Abstract

This study investigated the effect of financial deepening on the performance of manufacturing firms in Nigeria from 1970 to 2016. The data were sourced from the Central Bank of Nigeria Statistical Bulletin and the National Bureau of Statistics. The model was specified, and the hypotheses were tested with the Autoregressive Distributed Lag model and Mann-Whitney U Test test. The Augmented Dickey-Fuller, Phillips-Perron and Breusch-Pagan-Godfrey tests were carried out to ensure robust regression results. Results obtained from the study revealed that broad money supply has direct and significant impact on index of manufacturing production (p-value= 0.0039) in Nigeria, credit to private sector has indirect and insignificant impact on index of manufacturing production (p-value= 0.1167) in Nigeria and market capitalization has an indirect and significant impact on index of manufacturing production (p-value= 0.0051) in the long-run and a direct and insignificant impact (p-value= 0.1596) in the short-run.
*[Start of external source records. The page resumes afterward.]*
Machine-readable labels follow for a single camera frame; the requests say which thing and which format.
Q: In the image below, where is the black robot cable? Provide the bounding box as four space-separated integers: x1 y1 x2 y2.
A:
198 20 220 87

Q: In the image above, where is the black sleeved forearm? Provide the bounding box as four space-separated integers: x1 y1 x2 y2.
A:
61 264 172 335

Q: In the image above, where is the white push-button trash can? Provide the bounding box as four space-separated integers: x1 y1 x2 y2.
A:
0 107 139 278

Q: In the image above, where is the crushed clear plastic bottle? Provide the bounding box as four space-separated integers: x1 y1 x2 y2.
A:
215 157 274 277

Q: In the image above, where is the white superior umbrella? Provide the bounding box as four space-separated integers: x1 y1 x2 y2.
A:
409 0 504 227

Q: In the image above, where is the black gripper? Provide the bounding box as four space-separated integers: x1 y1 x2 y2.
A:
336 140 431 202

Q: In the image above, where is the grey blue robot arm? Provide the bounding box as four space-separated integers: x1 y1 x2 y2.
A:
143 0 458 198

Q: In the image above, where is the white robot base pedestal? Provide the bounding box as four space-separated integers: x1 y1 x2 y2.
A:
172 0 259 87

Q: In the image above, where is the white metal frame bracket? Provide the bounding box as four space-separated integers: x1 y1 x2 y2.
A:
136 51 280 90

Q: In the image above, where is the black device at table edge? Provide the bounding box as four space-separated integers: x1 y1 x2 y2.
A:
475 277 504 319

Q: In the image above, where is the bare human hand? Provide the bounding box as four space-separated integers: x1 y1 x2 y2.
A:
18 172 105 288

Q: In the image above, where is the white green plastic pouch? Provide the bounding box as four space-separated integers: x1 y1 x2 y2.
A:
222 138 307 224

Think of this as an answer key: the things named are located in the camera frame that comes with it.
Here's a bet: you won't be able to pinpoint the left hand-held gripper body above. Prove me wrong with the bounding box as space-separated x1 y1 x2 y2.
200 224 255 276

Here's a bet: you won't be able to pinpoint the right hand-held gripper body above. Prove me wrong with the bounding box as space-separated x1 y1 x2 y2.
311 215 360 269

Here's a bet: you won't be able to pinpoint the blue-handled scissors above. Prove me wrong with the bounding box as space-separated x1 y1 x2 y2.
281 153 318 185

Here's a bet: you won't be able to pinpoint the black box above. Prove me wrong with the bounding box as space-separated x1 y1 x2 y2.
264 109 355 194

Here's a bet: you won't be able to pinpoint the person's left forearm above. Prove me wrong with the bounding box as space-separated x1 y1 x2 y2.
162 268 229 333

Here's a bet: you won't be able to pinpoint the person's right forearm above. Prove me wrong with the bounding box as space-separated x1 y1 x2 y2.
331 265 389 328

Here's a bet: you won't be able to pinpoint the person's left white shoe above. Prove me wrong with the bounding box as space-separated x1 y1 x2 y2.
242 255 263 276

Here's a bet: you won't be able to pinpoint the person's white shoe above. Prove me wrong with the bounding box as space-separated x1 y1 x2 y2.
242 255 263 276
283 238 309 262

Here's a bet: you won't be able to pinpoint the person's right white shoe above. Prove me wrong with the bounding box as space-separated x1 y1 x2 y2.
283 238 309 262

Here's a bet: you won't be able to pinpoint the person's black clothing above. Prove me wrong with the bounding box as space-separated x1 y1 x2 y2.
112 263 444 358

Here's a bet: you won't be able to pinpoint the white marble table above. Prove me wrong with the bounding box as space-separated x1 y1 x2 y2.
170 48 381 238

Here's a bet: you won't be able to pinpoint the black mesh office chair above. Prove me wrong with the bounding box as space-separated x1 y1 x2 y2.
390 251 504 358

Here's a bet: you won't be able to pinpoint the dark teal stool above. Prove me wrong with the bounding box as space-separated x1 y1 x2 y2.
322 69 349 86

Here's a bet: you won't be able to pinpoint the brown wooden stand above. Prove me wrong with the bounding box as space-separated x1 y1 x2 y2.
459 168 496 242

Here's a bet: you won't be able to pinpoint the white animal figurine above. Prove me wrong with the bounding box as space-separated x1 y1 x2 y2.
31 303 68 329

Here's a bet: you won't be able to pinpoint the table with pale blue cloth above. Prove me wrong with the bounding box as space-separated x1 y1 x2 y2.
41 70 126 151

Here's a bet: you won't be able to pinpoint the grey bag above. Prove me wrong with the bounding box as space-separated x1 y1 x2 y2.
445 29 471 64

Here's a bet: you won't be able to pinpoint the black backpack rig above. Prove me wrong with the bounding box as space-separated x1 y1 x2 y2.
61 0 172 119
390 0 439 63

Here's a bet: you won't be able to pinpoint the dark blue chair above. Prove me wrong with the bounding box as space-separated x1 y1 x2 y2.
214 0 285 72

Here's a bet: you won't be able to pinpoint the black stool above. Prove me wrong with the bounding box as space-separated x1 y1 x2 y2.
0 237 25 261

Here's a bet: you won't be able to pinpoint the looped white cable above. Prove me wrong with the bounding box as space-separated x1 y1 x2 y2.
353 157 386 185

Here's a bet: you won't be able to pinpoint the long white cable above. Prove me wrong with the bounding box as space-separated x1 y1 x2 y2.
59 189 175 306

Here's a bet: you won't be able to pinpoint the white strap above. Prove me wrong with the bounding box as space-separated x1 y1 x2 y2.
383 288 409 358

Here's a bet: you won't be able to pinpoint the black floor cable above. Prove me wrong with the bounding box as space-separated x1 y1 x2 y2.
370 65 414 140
The study also discovered that financial deepening impacted more on the manufacturing sector performance in the post-financial reforms period. The study therefore recommended that government should launch new financial reforms capable of enhancing the accessibility of manufacturing sector to credit and ensure adequate implementation and monitoring of the existing policies on financial reforms in Nigeria with a view to deepening the Nigerian financial system and thereby promoting manufacturing firms’ performance in Nigeria.